Shuly Wintner's Research


Research statement

My work in recent years focuses on two themes: formal grammar, in particular unification grammars; and computational processing of Hebrew. My main motivation is a better understanding of the mathematical and computational properties of formal grammars, with an emphasis on linguistically motivated grammatical formalisms.

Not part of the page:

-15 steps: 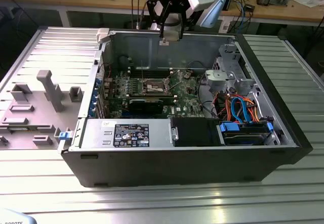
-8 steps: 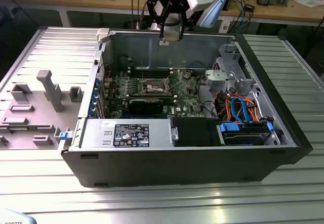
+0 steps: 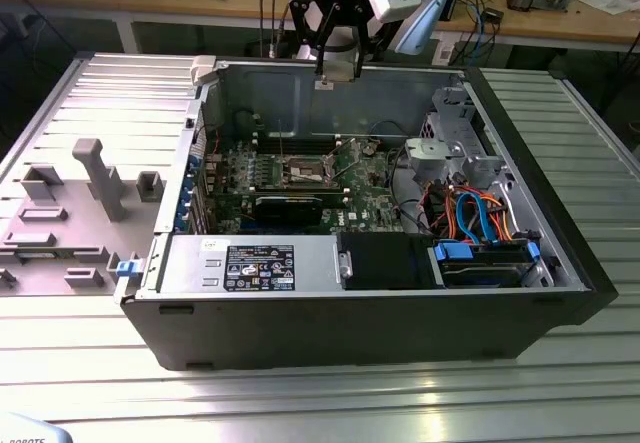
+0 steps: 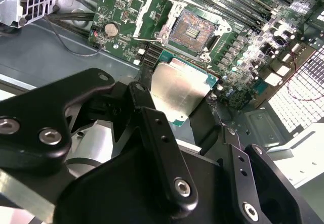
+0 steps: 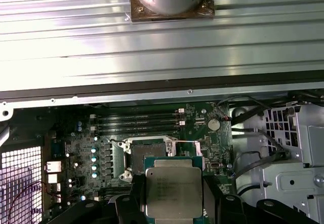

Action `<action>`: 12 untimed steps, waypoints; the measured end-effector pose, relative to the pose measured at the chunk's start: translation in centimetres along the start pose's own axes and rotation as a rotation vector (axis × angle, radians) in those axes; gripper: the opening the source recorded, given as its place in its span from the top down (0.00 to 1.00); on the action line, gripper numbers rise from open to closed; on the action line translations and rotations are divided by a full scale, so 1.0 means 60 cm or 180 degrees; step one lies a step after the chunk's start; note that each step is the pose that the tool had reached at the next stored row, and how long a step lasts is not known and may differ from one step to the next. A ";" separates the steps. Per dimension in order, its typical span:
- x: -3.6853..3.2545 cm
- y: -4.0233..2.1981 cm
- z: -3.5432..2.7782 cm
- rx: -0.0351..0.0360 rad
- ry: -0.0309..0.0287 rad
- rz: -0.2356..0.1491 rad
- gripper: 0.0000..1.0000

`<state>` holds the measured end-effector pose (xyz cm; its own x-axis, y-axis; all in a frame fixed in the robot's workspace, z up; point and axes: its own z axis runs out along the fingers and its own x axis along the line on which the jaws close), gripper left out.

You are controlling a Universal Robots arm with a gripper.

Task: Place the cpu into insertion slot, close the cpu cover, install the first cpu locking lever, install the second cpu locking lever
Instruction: 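Place the cpu into insertion slot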

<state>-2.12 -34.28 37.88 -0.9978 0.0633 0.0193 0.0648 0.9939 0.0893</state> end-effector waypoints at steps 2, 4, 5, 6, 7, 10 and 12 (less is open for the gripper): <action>0.000 0.000 0.000 0.0000 0.0000 0.0000 0.46; 0.000 0.000 0.000 0.0000 0.0000 0.0000 0.46; 0.000 0.000 0.000 0.0000 0.0000 0.0002 0.46; 0.000 0.000 0.000 0.0000 -0.0001 0.0007 0.46; 0.000 0.000 0.000 0.0000 -0.0002 0.0023 0.46; 0.000 0.000 0.000 -0.0001 -0.0005 0.0059 0.46; 0.000 0.000 0.000 -0.0001 -0.0006 0.0072 0.46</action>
<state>-2.13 -34.28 37.87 -0.9961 0.0858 0.0193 0.0872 0.9922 0.0893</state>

In the first track, I apply techniques and paradigms from theoretical computer science to the study of natural languages, and in particular to unification-based grammatical formalisms, one of the most popular computational means for expressing the syntax of natural languages. Unification grammars can be viewed as high-level programing languages. In my Ph.D. thesis I devised a compilation technique for a general unification formalism. This work inspired a continuing interest in the mathematical and computational properties of unification grammars. In particular, I have defined a notion of modules for such grammars and provided a semantics that is compositional and fully-abstract with respect to a simple grammar composition operator. I later showed (with Efrat Jaeger and Nissim Francez) a condition on unification grammars that ensures the decidability of the recognition problem. More recently, I have defined (with Daniel Feinstein) a tighter constraint that ensures that grammars which respect it generate only mildly-context-sensitive languages.

These investigations provide a better understanding of unification grammars and their mathematical properties, which is necessary for better computational solutions. My current work (with Yael Cohen-Sygal) focuses on provisions for grammar engineering based on a formal definition of modules in unification grammars.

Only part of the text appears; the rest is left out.